Reduce the slope of intertidal artificial structures
Overall effectiveness category Awaiting assessment
Number of studies: 2
Background information and definitions
Definition: ‘Reducing the slope’ includes actions taken to reduce the inclination of structures without increasing the footprint, with the aim of enhancing their biodiversity.
The slope of substrate surfaces can influence the species that colonize in intertidal rocky habitats (Harmelin-Vivien et al. 1995; Vaselli et al. 2008; but see Cacabelos et al. 2016; Firth et al. 2016). Artificial structures tend to have steeper slopes than natural reefs, with narrower bands of intertidal habitat.
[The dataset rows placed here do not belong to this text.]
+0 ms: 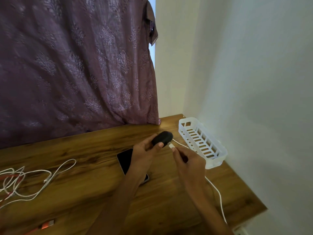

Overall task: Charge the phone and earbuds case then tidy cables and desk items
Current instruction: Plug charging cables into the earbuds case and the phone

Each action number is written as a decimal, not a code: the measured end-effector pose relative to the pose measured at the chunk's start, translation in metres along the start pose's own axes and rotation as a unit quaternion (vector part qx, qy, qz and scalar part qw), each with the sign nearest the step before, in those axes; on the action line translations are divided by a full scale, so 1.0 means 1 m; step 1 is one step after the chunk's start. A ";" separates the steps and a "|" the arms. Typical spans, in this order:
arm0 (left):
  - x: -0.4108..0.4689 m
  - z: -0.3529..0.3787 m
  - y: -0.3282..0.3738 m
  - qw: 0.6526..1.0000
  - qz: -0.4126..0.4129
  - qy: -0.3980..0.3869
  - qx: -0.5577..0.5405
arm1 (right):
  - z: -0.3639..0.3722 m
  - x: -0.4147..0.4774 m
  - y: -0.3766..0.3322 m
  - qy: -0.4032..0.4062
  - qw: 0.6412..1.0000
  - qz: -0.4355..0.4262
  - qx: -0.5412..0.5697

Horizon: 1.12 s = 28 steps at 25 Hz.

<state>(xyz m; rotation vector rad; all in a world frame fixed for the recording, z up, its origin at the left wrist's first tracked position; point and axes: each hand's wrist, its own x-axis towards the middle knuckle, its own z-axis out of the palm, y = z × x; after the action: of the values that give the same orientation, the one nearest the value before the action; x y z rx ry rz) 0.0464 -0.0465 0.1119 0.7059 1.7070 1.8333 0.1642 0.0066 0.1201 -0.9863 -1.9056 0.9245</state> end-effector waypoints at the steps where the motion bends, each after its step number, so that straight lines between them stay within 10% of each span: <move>1: -0.003 0.002 0.003 1.000 0.008 -0.009 0.000 | -0.004 0.000 -0.001 0.011 1.000 -0.018 -0.003; 28: -0.031 0.012 0.020 0.996 0.058 -0.071 -0.007 | -0.037 -0.027 -0.018 0.034 0.994 0.057 0.081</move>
<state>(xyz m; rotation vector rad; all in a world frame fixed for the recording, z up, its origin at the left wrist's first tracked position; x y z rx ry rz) 0.0764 -0.0603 0.1323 0.9235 1.5902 1.8238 0.2020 -0.0156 0.1431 -1.0248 -1.7019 1.0806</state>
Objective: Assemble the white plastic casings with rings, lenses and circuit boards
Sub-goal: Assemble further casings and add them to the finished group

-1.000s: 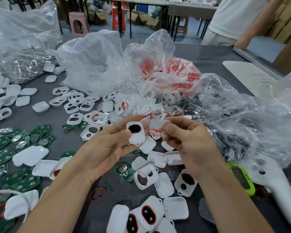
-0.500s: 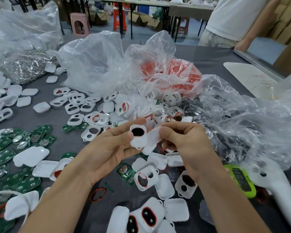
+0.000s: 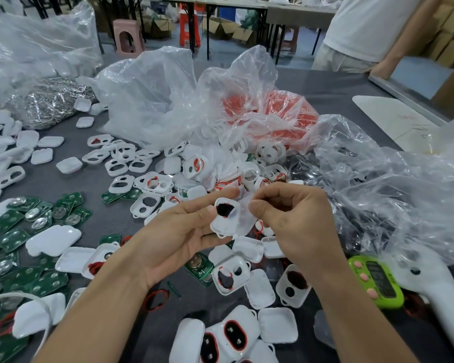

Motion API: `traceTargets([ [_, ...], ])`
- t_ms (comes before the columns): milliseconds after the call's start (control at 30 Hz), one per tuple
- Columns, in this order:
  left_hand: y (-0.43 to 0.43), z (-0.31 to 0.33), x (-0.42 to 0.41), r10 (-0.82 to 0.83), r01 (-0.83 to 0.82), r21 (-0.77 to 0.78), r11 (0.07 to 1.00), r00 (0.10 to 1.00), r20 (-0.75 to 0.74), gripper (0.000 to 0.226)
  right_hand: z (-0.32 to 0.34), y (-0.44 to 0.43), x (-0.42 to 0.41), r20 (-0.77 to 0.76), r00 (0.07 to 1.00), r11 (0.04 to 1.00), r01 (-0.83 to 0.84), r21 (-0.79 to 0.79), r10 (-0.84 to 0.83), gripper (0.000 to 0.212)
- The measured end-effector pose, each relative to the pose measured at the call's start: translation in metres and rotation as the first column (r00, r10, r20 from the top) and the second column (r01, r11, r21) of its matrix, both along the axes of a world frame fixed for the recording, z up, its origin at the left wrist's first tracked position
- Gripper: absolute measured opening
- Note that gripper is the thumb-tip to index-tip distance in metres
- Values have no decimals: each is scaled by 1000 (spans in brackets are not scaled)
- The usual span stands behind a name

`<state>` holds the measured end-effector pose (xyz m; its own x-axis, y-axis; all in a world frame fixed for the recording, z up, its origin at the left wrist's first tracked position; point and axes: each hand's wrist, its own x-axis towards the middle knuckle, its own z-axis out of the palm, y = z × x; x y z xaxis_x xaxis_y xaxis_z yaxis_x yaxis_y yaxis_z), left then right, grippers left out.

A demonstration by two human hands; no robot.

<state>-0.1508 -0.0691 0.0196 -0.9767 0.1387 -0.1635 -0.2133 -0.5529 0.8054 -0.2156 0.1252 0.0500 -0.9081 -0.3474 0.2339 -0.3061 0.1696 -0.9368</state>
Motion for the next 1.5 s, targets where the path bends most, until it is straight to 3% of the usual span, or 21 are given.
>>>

This means that space for organisms is scarce and competitive interactions and other environmental processes differ (Chapman & Underwood 2011). Steep surfaces can also be associated with the presence of non-native species (Dafforn 2017).
Although fundamental aspects of structure designs, such as their slope, are likely to be driven by engineering and cost requirements, there may be opportunities to reduce the slope of intertidal artificial structure surfaces with the aim of enhancing their biodiversity. This may, however, lead to an increase in the physical footprint of structures and associated impacts on the receiving environment (Perkins et al. 2015). For this reason, studies that test the effects of creating additional artificial habitat in front of existing structures to create horizontal or gently sloping surfaces are not included in this synopsis, although such actions can deliver biodiversity benefits and are informative (e.g. Liversage & Chapman 2018; Toft et al. 2013).
See also: Create small protrusions (1–50 mm) on intertidal artificial structures; Create large protrusions (>50 mm) on intertidal artificial structures; Create small ridges or ledges (1–50 mm) on intertidal artificial structures; Create large ridges or ledges (>50 mm) on intertidal artificial structures.
Cacabelos E., Martins G.M., Thompson R., Prestes A.C.L., Azevedo J.M.N. & Neto A.I. (2016) Factors limiting the establishment of canopy-forming algae on artificial structures. Estuarine, Coastal and Shelf Science, 181, 277–283.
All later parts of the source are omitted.